» TASK TO COMPLETE:
Find the word "Would" in the records below. List each line containing it.
─── RECORDS FOR THIS TASK ───
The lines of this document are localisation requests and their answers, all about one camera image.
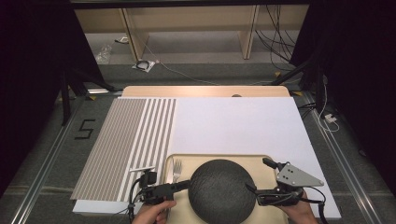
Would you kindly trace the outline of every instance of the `striped placemat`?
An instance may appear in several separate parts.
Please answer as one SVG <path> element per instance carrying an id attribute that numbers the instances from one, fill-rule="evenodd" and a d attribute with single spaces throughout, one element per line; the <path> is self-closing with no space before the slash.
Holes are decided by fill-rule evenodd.
<path id="1" fill-rule="evenodd" d="M 72 200 L 127 202 L 141 172 L 155 166 L 160 183 L 177 99 L 115 99 L 71 196 Z"/>

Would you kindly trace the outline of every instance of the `power adapter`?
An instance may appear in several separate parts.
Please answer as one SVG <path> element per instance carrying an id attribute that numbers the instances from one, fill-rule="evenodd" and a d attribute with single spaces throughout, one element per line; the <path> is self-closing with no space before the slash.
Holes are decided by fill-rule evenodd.
<path id="1" fill-rule="evenodd" d="M 337 120 L 337 118 L 333 114 L 325 115 L 324 118 L 328 123 L 333 123 Z"/>

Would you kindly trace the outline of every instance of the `silver fork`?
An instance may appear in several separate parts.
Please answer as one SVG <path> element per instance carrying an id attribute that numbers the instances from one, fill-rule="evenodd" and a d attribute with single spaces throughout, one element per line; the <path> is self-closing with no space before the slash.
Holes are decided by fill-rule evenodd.
<path id="1" fill-rule="evenodd" d="M 181 176 L 181 160 L 179 160 L 179 159 L 176 159 L 176 161 L 175 161 L 173 176 L 174 176 L 173 181 L 174 181 L 174 183 L 176 183 L 177 180 Z"/>

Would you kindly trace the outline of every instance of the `beige tray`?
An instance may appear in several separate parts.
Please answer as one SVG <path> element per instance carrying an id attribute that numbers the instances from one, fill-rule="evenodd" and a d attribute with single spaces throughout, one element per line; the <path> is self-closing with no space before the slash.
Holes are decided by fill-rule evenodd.
<path id="1" fill-rule="evenodd" d="M 166 182 L 169 167 L 175 159 L 182 161 L 182 172 L 177 182 L 190 179 L 195 170 L 207 161 L 224 159 L 234 161 L 244 167 L 253 178 L 258 189 L 273 189 L 276 186 L 276 173 L 274 169 L 262 163 L 264 157 L 269 158 L 265 155 L 171 155 L 166 159 L 163 183 Z M 192 210 L 186 190 L 175 193 L 174 198 L 177 205 L 172 208 L 167 223 L 204 223 Z M 288 223 L 288 220 L 280 209 L 273 206 L 258 206 L 256 203 L 253 212 L 243 223 L 282 224 Z"/>

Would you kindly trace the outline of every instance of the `black plate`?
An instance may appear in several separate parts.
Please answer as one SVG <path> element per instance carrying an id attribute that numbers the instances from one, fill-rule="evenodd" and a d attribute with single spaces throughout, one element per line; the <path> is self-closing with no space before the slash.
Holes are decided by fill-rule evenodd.
<path id="1" fill-rule="evenodd" d="M 239 164 L 208 161 L 191 177 L 191 207 L 207 223 L 241 223 L 250 216 L 256 202 L 245 183 L 254 185 L 250 174 Z"/>

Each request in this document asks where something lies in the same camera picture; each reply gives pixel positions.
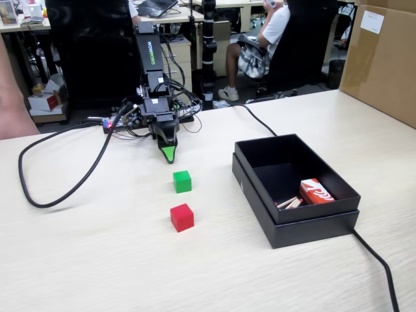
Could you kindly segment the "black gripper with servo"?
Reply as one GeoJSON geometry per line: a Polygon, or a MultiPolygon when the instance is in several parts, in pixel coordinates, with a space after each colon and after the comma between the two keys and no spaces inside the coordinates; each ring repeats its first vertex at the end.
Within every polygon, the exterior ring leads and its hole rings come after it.
{"type": "Polygon", "coordinates": [[[151,135],[161,150],[166,162],[173,164],[177,147],[179,120],[170,106],[170,97],[147,98],[140,104],[143,125],[151,124],[151,135]]]}

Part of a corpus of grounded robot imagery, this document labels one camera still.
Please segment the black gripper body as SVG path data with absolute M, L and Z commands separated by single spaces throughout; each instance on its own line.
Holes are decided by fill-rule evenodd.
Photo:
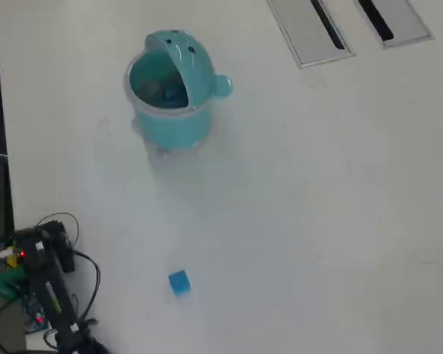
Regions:
M 90 332 L 89 326 L 94 325 L 94 319 L 59 324 L 56 327 L 55 340 L 57 353 L 89 353 L 105 354 L 108 349 L 101 344 Z

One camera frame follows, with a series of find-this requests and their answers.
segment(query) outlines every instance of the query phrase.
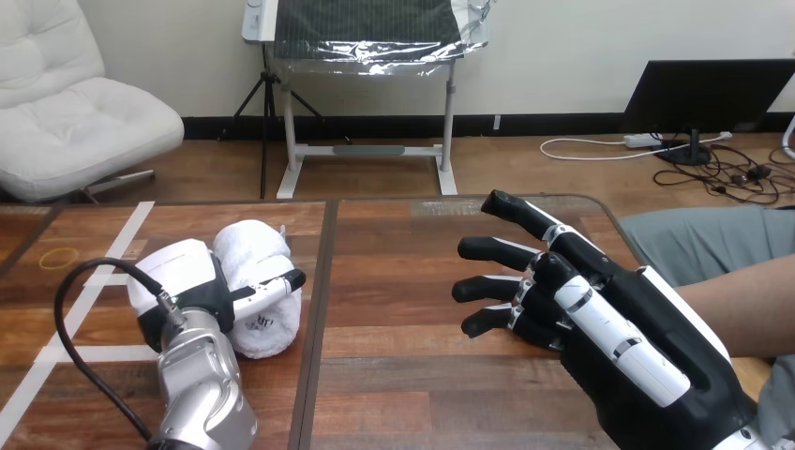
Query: monitor stand
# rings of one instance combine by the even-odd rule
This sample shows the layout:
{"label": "monitor stand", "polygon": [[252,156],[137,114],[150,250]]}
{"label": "monitor stand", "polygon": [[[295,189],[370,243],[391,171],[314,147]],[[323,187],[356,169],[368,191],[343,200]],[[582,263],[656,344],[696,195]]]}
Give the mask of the monitor stand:
{"label": "monitor stand", "polygon": [[690,144],[690,146],[677,150],[655,153],[654,155],[672,164],[681,164],[683,166],[703,166],[704,164],[709,164],[713,159],[713,155],[705,145],[698,143],[699,139],[698,130],[692,129],[690,131],[690,142],[674,141],[671,143],[671,147],[687,144]]}

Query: robotic hand
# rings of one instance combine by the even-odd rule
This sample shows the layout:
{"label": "robotic hand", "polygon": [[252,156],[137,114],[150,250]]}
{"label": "robotic hand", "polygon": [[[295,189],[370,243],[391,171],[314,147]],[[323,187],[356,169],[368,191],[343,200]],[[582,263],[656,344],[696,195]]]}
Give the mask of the robotic hand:
{"label": "robotic hand", "polygon": [[134,278],[127,285],[144,339],[160,353],[157,372],[167,405],[146,448],[248,449],[257,420],[224,334],[300,288],[306,275],[295,269],[229,292],[218,259],[194,239],[165,247],[136,266],[162,285],[157,296]]}
{"label": "robotic hand", "polygon": [[504,192],[491,192],[482,211],[516,223],[549,251],[496,237],[462,239],[462,258],[525,272],[456,283],[459,303],[512,302],[474,313],[461,325],[465,334],[507,328],[560,353],[621,448],[770,449],[750,425],[755,404],[726,348],[651,267],[622,269],[573,228]]}

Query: white cable
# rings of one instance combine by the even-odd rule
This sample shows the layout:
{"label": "white cable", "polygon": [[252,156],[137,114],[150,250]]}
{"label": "white cable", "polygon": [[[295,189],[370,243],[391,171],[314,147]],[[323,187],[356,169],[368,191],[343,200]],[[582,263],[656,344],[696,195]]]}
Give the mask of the white cable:
{"label": "white cable", "polygon": [[[704,141],[699,141],[698,143],[714,143],[715,141],[723,141],[731,137],[731,133],[724,131],[718,136],[717,138],[707,139]],[[643,152],[643,153],[635,153],[634,155],[627,155],[624,157],[560,157],[558,155],[552,155],[547,150],[544,150],[544,146],[549,143],[596,143],[599,145],[623,145],[624,142],[601,142],[601,141],[591,141],[589,139],[575,139],[575,138],[558,138],[558,139],[550,139],[541,144],[541,153],[544,155],[553,158],[553,159],[563,159],[566,161],[617,161],[619,159],[631,159],[631,158],[640,158],[640,157],[647,157],[648,155],[654,155],[656,153],[668,152],[671,150],[678,150],[680,148],[689,147],[690,143],[686,143],[685,145],[678,145],[676,147],[671,148],[661,148],[659,150],[654,150],[651,152]]]}

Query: black cable
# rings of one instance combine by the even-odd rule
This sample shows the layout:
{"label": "black cable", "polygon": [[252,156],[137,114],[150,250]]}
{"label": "black cable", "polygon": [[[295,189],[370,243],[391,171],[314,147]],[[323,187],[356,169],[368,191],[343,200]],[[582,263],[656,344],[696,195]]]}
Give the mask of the black cable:
{"label": "black cable", "polygon": [[[725,145],[713,144],[709,147],[709,151],[714,162],[695,168],[671,163],[673,169],[655,173],[652,180],[657,185],[664,187],[700,182],[708,194],[728,197],[738,203],[774,204],[778,202],[782,193],[795,193],[795,176],[793,176],[795,172],[776,165],[778,161],[771,157],[769,159],[773,164],[758,164],[743,152]],[[718,151],[739,156],[744,162],[732,164],[721,161]],[[676,175],[684,177],[684,179],[665,182],[660,179],[663,175]],[[748,195],[741,196],[735,190],[747,192]]]}
{"label": "black cable", "polygon": [[782,149],[782,148],[774,148],[773,150],[771,150],[771,153],[768,154],[768,159],[770,160],[770,162],[772,162],[773,164],[778,164],[779,166],[792,166],[792,165],[795,165],[795,161],[792,161],[792,160],[790,160],[790,161],[776,161],[775,159],[773,159],[773,154],[775,152],[780,152],[780,151],[783,151],[783,150],[784,149]]}
{"label": "black cable", "polygon": [[145,440],[149,441],[152,438],[152,432],[149,431],[141,418],[129,408],[124,400],[122,400],[109,385],[105,384],[105,382],[102,381],[102,379],[100,379],[99,376],[88,365],[85,364],[85,361],[83,361],[83,359],[80,357],[80,354],[77,353],[77,350],[75,350],[72,339],[69,337],[67,332],[67,326],[64,323],[64,301],[66,300],[67,292],[69,291],[72,283],[74,283],[75,279],[77,279],[81,273],[100,265],[112,265],[122,269],[131,277],[138,280],[138,282],[140,282],[144,288],[146,288],[146,290],[154,296],[157,296],[163,291],[163,287],[160,285],[160,283],[146,275],[144,271],[129,262],[124,262],[115,258],[97,258],[95,260],[83,262],[68,273],[67,277],[64,278],[64,281],[58,287],[58,291],[55,294],[55,329],[58,332],[58,336],[61,338],[61,342],[64,344],[64,349],[66,349],[69,357],[71,357],[72,361],[74,361],[77,369],[79,369],[80,372],[82,372],[83,375],[85,375],[91,381],[91,383],[96,385],[99,390],[102,391],[102,393],[108,396],[113,404],[116,405],[116,407],[127,417],[127,420],[129,420],[130,423],[132,423],[132,425],[138,430],[139,434],[141,434]]}
{"label": "black cable", "polygon": [[668,140],[661,139],[660,140],[660,143],[663,144],[666,147],[666,151],[667,152],[670,151],[671,147],[675,147],[675,146],[677,146],[678,144],[681,144],[681,143],[688,143],[688,142],[677,142],[676,138],[678,138],[680,134],[682,134],[682,133],[680,131],[677,131],[676,134],[674,134],[671,139],[668,139]]}

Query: white wall
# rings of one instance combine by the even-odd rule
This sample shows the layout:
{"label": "white wall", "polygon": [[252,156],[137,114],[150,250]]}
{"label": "white wall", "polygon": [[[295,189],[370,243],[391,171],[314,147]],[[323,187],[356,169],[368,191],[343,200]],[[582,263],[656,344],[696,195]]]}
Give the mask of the white wall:
{"label": "white wall", "polygon": [[[79,1],[108,76],[183,116],[231,115],[259,77],[260,50],[240,37],[246,0]],[[500,0],[490,29],[457,66],[456,113],[615,113],[650,59],[795,55],[795,0]],[[293,85],[324,114],[392,115],[443,113],[443,83],[438,73]],[[246,113],[262,110],[257,96]],[[795,82],[772,111],[795,111]]]}

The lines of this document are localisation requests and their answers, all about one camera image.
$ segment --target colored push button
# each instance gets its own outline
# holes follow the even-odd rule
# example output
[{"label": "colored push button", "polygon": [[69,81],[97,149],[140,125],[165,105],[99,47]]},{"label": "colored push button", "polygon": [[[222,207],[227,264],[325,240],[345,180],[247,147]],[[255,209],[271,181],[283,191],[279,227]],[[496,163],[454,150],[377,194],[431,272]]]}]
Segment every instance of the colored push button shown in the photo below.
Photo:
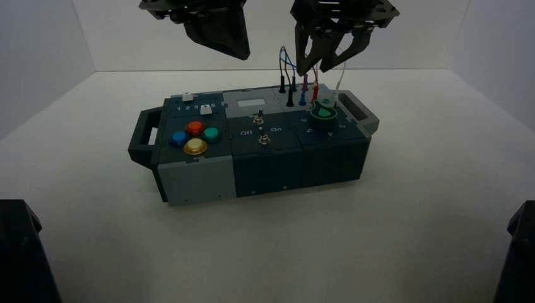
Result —
[{"label": "colored push button", "polygon": [[217,142],[221,138],[221,133],[217,128],[207,128],[203,132],[203,139],[208,143]]},{"label": "colored push button", "polygon": [[190,122],[186,126],[185,131],[187,131],[193,137],[198,137],[204,131],[204,124],[199,121]]},{"label": "colored push button", "polygon": [[188,155],[200,155],[208,149],[206,142],[199,138],[193,138],[184,145],[184,152]]},{"label": "colored push button", "polygon": [[171,144],[175,146],[182,146],[187,141],[187,134],[183,131],[177,131],[171,135]]}]

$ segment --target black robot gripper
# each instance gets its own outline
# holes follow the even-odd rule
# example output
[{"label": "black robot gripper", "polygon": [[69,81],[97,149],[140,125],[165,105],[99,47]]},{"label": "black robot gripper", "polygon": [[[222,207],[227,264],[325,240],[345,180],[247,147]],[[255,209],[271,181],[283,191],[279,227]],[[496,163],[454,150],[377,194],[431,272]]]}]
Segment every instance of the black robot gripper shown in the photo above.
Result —
[{"label": "black robot gripper", "polygon": [[139,8],[156,19],[184,24],[194,42],[246,60],[250,55],[245,27],[246,0],[142,0]]},{"label": "black robot gripper", "polygon": [[[326,72],[364,51],[374,28],[387,27],[399,12],[388,0],[295,0],[291,15],[297,21],[297,73],[303,76],[320,60],[320,69]],[[337,55],[347,33],[353,41]],[[306,54],[309,38],[312,47]]]}]

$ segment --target green knob
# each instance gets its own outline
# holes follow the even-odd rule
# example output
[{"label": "green knob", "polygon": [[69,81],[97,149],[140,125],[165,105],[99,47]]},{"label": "green knob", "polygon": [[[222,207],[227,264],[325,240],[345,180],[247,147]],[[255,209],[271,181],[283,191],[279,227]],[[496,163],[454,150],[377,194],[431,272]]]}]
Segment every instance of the green knob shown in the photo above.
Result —
[{"label": "green knob", "polygon": [[221,133],[217,128],[207,128],[203,132],[203,138],[208,143],[217,142],[221,137]]}]

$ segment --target blue button
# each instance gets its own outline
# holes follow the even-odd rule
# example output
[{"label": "blue button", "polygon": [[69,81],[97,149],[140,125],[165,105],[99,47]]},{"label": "blue button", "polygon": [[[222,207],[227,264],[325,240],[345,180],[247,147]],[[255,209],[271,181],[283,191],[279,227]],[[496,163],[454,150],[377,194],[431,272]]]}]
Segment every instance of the blue button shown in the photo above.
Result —
[{"label": "blue button", "polygon": [[177,131],[171,136],[171,144],[182,146],[187,141],[187,134],[183,131]]}]

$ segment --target white floor
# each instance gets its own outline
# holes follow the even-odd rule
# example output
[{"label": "white floor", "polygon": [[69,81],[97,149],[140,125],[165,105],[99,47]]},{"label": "white floor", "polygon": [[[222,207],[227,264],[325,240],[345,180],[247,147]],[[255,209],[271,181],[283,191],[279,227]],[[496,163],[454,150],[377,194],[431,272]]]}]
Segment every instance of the white floor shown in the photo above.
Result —
[{"label": "white floor", "polygon": [[[338,72],[325,75],[334,86]],[[96,73],[0,142],[65,302],[489,302],[535,134],[446,70],[348,71],[381,119],[362,178],[170,208],[127,146],[139,111],[278,71]]]}]
───
» OUTPUT FOR THIS EXERCISE:
Would you kindly trace the outline of every instance of the `striped placemat`?
Would you kindly trace the outline of every instance of the `power adapter`?
Would you kindly trace the outline of every instance of the `silver fork`?
Would you kindly trace the outline of every instance of the `beige tray`?
Would you kindly trace the outline of every instance of the `black plate`?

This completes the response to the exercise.